Compassion Fatigue: Caring for those who Provide Treatment

Posted on 06/23/16 04:31:pm


Every day, patients with trauma or posttraumatic stress disorder(PTSD), courageously work with therapists, nurses and other professionals to decrease anxieties surrounding horrific events. Over time, the trauma patients endure and the anxieties that come along with it can become harmful for care providers.

“Secondary PTSD, or compassion fatigue, are non-clinical terms used when describing distress caused by treating the trauma of others,” says Jennifer Parra-Brownrigg, professional adult counselor at Rogers Behavioral Health Hospital–Brown Deer. “Unlike burnout, compassion fatigue occurs between the provider and the person they’re caring for, not between the provider and their job expectations and employer.”

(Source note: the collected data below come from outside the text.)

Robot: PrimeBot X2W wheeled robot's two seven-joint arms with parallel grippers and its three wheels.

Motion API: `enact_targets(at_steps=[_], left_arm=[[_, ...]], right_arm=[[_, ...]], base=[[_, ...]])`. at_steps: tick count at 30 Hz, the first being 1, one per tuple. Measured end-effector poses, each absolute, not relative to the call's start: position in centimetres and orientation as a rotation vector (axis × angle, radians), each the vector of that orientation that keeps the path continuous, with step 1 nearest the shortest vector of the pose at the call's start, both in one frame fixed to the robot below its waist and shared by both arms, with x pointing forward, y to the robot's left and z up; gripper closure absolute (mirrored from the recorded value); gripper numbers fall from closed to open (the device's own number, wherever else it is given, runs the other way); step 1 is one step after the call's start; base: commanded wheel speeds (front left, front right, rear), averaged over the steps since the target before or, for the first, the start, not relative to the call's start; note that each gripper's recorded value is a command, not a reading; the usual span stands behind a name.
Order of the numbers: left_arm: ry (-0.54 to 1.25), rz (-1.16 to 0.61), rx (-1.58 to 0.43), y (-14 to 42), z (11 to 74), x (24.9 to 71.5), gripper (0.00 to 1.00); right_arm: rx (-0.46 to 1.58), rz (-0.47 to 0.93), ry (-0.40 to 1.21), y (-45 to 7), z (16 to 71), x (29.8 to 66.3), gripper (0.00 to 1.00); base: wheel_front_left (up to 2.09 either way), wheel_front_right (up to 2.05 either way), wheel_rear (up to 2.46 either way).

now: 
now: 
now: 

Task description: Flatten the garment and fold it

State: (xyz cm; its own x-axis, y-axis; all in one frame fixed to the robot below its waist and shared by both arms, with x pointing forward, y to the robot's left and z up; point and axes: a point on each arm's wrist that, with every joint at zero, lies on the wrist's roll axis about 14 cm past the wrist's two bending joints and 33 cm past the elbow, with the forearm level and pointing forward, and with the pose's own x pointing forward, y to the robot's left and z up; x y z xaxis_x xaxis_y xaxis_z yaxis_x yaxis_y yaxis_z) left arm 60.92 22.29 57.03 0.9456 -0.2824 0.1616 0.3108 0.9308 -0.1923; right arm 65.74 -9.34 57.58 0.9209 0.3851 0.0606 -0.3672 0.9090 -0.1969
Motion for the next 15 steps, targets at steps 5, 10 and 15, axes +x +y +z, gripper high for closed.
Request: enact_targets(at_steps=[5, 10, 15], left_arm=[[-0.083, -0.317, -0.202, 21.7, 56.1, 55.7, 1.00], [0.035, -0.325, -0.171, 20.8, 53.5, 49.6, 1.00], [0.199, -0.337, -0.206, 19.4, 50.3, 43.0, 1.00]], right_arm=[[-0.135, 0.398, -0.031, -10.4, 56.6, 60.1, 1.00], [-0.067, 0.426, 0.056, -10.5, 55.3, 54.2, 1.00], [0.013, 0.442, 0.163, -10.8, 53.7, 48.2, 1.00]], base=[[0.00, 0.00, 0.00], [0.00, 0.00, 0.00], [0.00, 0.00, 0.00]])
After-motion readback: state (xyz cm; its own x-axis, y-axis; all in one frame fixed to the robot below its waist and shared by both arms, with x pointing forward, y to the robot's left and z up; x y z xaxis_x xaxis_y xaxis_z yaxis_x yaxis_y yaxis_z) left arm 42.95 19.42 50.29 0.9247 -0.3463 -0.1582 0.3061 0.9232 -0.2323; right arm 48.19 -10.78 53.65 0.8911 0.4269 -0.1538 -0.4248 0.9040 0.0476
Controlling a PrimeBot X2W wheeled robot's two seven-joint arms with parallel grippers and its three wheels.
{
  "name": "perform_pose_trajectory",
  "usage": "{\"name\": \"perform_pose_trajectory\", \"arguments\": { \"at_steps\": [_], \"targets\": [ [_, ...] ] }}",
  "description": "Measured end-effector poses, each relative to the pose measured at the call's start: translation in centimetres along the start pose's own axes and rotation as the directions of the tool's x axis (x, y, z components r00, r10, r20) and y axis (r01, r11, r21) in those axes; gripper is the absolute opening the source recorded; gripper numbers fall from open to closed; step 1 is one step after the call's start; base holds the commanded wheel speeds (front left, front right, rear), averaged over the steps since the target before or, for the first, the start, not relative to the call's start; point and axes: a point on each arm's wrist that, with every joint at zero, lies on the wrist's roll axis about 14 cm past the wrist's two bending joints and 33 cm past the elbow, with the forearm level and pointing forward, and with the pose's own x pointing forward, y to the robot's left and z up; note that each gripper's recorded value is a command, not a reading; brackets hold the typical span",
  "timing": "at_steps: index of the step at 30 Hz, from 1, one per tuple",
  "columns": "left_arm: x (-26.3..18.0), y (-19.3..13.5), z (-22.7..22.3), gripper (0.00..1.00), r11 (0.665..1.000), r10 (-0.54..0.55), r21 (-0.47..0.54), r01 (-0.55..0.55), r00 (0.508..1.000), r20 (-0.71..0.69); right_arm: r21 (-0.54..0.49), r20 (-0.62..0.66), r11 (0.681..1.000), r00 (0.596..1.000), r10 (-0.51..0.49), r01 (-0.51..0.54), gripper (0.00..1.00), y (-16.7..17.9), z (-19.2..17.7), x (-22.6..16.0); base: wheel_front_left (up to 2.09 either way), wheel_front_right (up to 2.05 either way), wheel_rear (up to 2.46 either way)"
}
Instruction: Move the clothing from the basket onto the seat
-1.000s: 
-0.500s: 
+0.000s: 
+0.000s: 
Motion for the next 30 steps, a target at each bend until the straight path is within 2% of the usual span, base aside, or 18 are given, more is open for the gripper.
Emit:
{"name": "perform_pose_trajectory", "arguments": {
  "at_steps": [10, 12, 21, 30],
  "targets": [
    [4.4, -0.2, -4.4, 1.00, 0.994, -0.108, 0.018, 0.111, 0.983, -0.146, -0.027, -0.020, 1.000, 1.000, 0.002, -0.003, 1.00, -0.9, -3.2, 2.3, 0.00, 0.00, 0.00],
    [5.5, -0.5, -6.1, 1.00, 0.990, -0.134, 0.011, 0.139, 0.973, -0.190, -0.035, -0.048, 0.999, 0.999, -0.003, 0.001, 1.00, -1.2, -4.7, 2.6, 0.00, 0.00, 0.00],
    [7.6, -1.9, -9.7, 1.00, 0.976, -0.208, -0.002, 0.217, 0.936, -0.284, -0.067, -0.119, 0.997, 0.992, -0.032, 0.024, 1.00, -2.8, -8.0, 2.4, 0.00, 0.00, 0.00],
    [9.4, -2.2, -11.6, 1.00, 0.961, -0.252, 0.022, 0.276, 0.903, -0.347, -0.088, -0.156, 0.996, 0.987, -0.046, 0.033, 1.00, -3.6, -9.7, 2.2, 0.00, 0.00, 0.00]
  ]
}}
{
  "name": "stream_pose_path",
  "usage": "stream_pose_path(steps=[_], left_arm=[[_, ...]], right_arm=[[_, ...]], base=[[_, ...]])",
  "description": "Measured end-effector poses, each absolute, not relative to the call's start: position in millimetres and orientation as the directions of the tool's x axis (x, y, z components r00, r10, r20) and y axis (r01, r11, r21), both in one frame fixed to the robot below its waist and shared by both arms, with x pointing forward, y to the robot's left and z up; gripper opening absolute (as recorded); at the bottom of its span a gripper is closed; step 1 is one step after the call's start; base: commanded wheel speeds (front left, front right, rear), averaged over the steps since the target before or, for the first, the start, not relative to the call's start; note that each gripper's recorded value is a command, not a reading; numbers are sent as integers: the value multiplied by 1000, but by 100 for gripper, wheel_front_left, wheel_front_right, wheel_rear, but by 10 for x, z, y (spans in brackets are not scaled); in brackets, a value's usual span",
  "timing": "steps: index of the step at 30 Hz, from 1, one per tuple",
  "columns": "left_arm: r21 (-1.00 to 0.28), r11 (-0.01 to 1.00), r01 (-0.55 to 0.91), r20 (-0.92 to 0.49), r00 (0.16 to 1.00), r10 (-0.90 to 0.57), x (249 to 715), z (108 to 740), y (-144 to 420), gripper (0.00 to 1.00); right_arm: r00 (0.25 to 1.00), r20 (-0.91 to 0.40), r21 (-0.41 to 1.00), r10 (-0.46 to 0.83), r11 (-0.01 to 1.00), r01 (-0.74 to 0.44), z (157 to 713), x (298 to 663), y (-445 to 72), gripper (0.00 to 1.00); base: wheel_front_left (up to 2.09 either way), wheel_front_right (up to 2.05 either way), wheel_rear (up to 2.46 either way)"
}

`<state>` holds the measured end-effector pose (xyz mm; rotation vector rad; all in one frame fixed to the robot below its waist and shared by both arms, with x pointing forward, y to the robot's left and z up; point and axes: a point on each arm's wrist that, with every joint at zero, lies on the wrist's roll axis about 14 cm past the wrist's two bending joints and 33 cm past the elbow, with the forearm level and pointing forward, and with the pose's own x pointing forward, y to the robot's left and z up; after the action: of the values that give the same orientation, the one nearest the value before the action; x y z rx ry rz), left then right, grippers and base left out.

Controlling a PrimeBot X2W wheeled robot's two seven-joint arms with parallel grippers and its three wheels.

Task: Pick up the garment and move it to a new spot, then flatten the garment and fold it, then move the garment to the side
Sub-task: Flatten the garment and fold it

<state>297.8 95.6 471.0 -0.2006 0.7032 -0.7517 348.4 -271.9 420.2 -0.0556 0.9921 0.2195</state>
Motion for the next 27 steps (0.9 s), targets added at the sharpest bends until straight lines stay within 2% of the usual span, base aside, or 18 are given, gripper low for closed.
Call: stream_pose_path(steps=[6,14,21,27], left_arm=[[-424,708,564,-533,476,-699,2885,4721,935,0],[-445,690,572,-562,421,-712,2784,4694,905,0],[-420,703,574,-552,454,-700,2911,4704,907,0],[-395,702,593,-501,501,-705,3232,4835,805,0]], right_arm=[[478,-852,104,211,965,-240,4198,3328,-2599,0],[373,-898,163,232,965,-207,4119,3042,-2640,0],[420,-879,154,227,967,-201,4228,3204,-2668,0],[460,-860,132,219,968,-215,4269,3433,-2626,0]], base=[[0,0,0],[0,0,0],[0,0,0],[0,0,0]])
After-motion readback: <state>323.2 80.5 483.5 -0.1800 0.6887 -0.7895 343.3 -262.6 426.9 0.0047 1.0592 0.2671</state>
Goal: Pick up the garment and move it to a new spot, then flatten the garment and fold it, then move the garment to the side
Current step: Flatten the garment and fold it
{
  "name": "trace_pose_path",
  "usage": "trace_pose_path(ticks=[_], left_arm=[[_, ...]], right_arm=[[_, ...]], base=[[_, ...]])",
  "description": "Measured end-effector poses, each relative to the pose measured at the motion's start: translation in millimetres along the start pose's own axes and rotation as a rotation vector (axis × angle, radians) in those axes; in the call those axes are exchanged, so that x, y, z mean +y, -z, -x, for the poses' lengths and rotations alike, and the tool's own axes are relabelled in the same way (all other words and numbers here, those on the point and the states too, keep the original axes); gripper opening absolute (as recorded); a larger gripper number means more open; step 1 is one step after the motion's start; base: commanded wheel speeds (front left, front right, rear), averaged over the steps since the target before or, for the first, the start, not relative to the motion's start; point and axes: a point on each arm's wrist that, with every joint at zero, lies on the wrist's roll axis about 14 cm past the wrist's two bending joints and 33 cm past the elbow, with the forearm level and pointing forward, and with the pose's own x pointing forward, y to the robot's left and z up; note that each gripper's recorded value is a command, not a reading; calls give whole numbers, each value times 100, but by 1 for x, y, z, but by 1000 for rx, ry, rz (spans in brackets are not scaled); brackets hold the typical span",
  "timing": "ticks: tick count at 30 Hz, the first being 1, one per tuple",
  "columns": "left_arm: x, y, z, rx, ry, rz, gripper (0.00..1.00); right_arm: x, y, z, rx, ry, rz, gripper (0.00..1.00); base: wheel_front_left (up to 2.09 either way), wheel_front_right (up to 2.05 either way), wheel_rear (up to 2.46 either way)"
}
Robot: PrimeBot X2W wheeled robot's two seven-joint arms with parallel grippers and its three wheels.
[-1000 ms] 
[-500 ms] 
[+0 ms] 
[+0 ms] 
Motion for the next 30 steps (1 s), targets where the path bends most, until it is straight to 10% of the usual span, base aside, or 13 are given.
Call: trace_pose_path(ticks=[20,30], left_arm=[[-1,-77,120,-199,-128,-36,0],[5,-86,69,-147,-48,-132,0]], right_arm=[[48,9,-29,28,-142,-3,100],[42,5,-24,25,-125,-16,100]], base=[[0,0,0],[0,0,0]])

In her first position out of graduate school at a women’s crisis center, Parra-Brownrigg found many staff members gravitating to her to share their concerns. “In a crisis center, the client can release the anxiety, whereas staff were bottling tension as long as they’ve worked there,” she says. “After really listening to their worries and watching them become run down, I wanted to find ways I could help and became more interested in secondary PTSD.”

Parra-Brownrigg offers presentations to nurses at Moraine Park Technical College. “Nurses, along with therapists, have historically been some of the most prominent professions with a high turnout of secondary trauma,” she says. “I offer techniques for dealing with the incredibly difficult things that we hear and help with on a regular basis, because we can’t assume they’ll go away on their own.”

Skills Parra-Brownrigg teaches to prevent compassion fatigue include:

  • Developing clear boundaries between work and home
  • Building a strong connection with other treatment providers
  • Keeping a list of self-care activities
  • Using personal values as foundation for motivation
  • Getting to know yourself, how you grieve and what you can control
  • Mindfulness activities

Parra-Brownrigg would also like to offer support her colleagues. “Hopefully we will be able to incorporate yoga, mindfulness walks or other self-care techniques into our work routine in the near future.”

PTSD therapists can rely on one another. “We can ask ourselves how we can be more effective in helping each other stay strong as a team,” says Parra-Brownrigg. “Accepting our limitations is difficult.”

Parra-Brownrigg says her goals are to first educate and then create preventive action. “We’re so present with our patients that we can’t help but invest part of ourselves,” she says. “We can refill our energy and lean on each other to stay strong, focused and able to provide care for the long-run.”